*WHAT TO DO*. Could you retype every line below exactly, omitting the images?

┌─ THE DATA

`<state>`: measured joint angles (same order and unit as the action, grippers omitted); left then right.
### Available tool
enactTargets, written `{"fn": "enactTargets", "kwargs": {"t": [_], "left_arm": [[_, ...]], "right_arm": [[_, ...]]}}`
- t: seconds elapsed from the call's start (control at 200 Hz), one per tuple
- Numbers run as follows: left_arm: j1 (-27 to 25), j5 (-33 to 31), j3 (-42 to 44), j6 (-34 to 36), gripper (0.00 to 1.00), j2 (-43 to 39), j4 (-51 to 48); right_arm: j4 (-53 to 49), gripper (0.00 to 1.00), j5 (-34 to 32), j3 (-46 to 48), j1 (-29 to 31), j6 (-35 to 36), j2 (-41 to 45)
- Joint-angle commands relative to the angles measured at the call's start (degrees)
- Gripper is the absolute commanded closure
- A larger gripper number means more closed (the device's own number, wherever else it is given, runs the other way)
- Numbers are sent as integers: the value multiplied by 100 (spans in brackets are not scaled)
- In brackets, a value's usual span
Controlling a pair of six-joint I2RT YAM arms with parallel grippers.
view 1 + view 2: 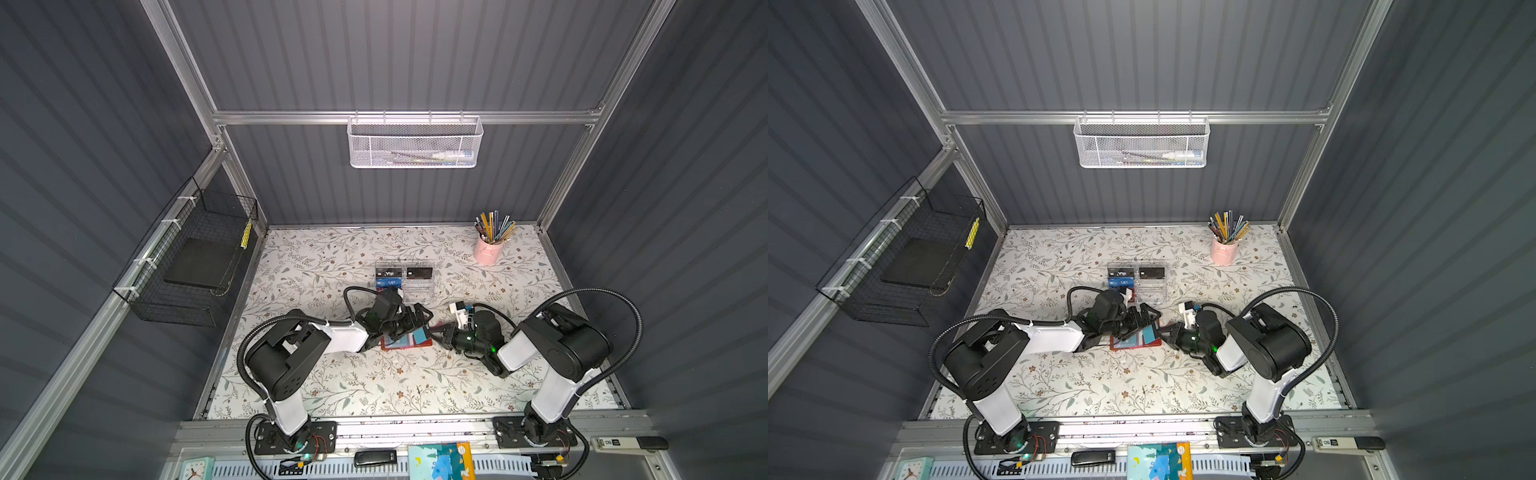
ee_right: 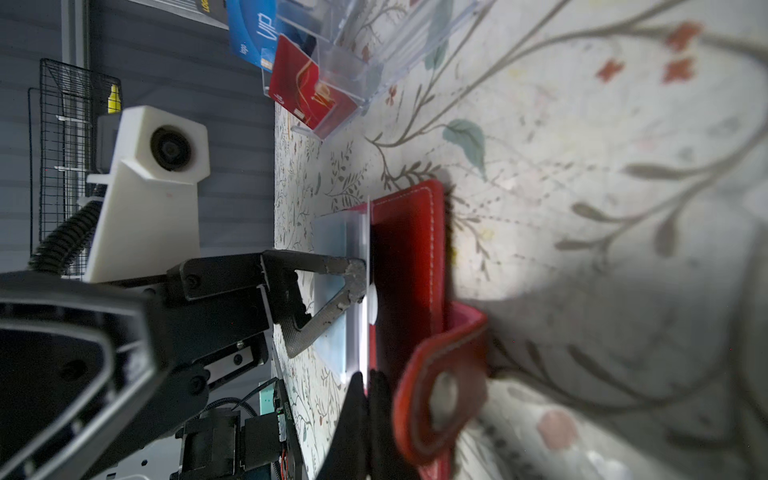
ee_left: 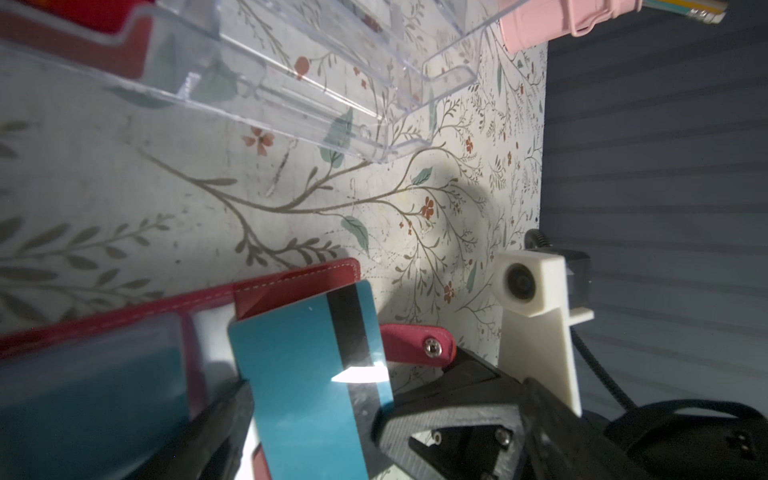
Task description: Take the credit cards out of the card holder
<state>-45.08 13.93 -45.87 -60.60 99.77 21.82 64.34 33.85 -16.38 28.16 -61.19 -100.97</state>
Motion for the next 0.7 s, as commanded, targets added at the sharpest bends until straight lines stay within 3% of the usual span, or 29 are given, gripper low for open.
{"fn": "enactTargets", "kwargs": {"t": [0.0, 0.17, 0.42, 0.575, 0.695], "left_arm": [[-5, -172, -471, 403, 0, -387, -949], [71, -443, -483, 351, 0, -722, -1205], [179, -680, -144, 12, 0, -1166, -952], [162, -376, 227, -973, 0, -889, 352], [-8, -490, 139, -1349, 0, -742, 749]], "right_arm": [[-413, 100, -99, 14, 0, 153, 379], [-1955, 100, -513, -144, 9, 476, 1401], [-4896, 100, -1809, -705, 10, 1018, 3202], [-5663, 100, -2331, -973, 15, 923, 3983], [-6023, 100, -2852, -1121, 22, 746, 4344]]}}
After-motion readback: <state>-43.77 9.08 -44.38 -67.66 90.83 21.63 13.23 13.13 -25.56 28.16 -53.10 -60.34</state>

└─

*RESPONSE AREA*.
`<state>`: measured joint angles (same order and unit as the action, grippers omitted); left then right.
### Available tool
enactTargets, written `{"fn": "enactTargets", "kwargs": {"t": [_], "left_arm": [[_, ...]], "right_arm": [[_, ...]]}}`
- t: seconds elapsed from the call's start (control at 200 Hz), one per tuple
- Numbers run as follows: left_arm: j1 (-27 to 25), j5 (-33 to 31), j3 (-42 to 44), j6 (-34 to 36), gripper (0.00 to 1.00), j2 (-43 to 39), j4 (-51 to 48); right_arm: j4 (-53 to 49), gripper (0.00 to 1.00), j5 (-34 to 32), j3 (-46 to 48), j1 (-29 to 31), j6 (-35 to 36), j2 (-41 to 45)
- Joint-angle commands relative to the angles measured at the call's start (degrees)
- Gripper is the absolute commanded closure
- A larger gripper number means more closed (the device's own number, wherever else it is given, runs the other way)
- Numbers are sent as integers: the value multiplied by 100 (spans in brackets are not scaled)
- In brackets, a value's usual span
Controlling a pair of six-joint I2RT YAM arms with parallel grippers.
view 1 + view 2: 
ee_right: 
ee_left: 
Task description: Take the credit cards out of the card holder
<state>-45.08 13.93 -45.87 -60.60 99.77 21.82 64.34 33.85 -16.38 28.16 -61.19 -100.97</state>
Motion for the next 0.7 s, as commanded, targets added at the sharpest bends until straight lines stay within 3% of the usual span, or 29 are given, gripper low for open.
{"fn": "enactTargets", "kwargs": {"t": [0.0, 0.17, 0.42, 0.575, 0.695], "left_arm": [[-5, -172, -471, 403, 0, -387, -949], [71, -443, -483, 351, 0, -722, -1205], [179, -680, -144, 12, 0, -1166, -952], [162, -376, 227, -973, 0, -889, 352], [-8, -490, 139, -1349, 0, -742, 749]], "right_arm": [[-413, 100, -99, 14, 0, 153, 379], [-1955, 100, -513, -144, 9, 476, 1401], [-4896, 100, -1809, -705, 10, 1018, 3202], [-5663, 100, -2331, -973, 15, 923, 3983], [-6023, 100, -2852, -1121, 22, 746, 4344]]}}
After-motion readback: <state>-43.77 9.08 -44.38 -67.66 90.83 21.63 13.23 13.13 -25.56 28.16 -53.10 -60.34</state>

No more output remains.